Children taking part in sport
Image caption Sport Wales wants to see children getting 'hooked on sport'

Children should have the chance to play sport for five hours a week, sports chiefs say.

Sport Wales called for families to help get the nation active and said taking part in sport should be a natural part of children's lives.

It set out plans to get youngsters "hooked on sport" and to make Wales a "nation of champions".

Its vision for the future pledged to make the most of every pound spent in a tough economic climate.

The report said children should have the opportunity to join in with at least five hours of high quality sport every week, in school and in their communities.

Sport Wales, which funds athletes and grassroots teams, said its resources were currently focused on schools and extracurricular activities.

Its total assembly government funding is due to be cut by 6% over three years.

In future, resources will be shifted towards encouraging schools, clubs and leisure centres to link up, it said.

It said it wanted to increase the number of volunteer coaches, officials and administrators, and to provide the training and support needed to retain them.

The document said: "We need a club and competitive structure within our sports that makes the most of our aspiration to get every child hooked on sport for life."

It said sport was about to undergo an "unprecedented shift in culture".

The number of children taking part at sports clubs has grown over the last decade - from 72% in 2000 to 80% in 2009. Notably, girls' participation rose from 67% to 78% over the same period.

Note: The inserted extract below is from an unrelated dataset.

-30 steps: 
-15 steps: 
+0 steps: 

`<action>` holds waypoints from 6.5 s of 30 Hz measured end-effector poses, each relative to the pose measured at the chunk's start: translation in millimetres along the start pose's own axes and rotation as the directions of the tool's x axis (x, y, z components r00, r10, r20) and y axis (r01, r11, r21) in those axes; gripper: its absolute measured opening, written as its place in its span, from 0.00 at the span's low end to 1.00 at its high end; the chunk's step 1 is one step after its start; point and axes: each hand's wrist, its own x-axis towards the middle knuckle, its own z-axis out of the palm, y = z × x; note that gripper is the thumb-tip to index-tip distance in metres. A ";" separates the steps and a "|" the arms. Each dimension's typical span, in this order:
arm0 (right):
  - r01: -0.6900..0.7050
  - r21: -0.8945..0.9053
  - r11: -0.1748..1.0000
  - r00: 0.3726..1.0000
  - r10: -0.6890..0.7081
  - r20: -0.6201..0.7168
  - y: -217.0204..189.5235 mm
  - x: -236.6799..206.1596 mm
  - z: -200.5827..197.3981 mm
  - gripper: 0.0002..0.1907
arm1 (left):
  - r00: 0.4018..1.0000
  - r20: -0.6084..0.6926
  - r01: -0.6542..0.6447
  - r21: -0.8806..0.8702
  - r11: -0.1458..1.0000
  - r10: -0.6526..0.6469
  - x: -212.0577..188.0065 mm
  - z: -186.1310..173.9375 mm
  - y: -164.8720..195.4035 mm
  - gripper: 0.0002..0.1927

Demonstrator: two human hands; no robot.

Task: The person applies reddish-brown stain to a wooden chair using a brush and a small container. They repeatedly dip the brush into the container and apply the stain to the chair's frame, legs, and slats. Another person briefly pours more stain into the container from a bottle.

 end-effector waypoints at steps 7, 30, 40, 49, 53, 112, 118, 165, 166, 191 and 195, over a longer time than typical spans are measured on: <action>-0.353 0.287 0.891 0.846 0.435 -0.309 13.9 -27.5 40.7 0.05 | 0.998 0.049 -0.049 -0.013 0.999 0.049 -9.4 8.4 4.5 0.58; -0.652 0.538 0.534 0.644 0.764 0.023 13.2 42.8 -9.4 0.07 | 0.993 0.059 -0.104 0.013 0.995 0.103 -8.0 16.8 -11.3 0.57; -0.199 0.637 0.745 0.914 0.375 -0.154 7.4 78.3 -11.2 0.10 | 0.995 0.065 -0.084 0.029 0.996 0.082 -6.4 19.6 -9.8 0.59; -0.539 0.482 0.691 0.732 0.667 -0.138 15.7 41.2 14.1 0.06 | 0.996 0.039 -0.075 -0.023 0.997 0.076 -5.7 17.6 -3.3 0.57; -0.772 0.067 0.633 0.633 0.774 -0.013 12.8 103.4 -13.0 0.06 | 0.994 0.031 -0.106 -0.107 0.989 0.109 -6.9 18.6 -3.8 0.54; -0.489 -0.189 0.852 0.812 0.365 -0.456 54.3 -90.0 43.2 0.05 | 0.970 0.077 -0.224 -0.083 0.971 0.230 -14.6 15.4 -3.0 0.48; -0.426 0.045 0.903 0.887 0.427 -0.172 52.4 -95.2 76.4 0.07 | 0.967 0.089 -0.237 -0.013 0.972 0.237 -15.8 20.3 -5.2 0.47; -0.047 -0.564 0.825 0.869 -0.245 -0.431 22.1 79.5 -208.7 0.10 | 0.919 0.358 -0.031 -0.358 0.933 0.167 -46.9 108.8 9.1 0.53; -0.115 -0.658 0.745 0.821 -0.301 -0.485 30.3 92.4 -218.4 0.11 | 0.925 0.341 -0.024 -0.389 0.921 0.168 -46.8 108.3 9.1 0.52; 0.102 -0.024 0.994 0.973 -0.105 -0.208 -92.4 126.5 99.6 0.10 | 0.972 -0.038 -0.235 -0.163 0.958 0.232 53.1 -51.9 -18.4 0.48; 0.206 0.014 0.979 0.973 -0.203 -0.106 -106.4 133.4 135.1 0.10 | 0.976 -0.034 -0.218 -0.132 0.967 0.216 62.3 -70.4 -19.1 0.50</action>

But Sport Wales chairwoman Laura McAllister said recent figures showed the trend was starting to slow.

The report said fewer young people took part in sport after the age of 15. Among adults, participation in sport has stayed the same for the last 10 years.

Economic climate

"As a sector, we need to look at new ways of engaging with children and young people so that everyone enjoys the health and social benefits that taking part in sport can bring," Prof McAllister said.

"We want to see everyone feel the benefits from sport and realise that families are important in helping us to achieve this.

"This is why we are asking them to promise to commit to making 2011 the year that we see a step change in participation and performance in Welsh sport."

Matt Newman, from Welsh Athletics, backed the five-hours-a-week appeal.

He said: "With the current economic climate, the vision also coincides with a period of reflection for national governing bodies of sport in Wales, when we are all reviewing our current offerings and looking for some innovative solutions."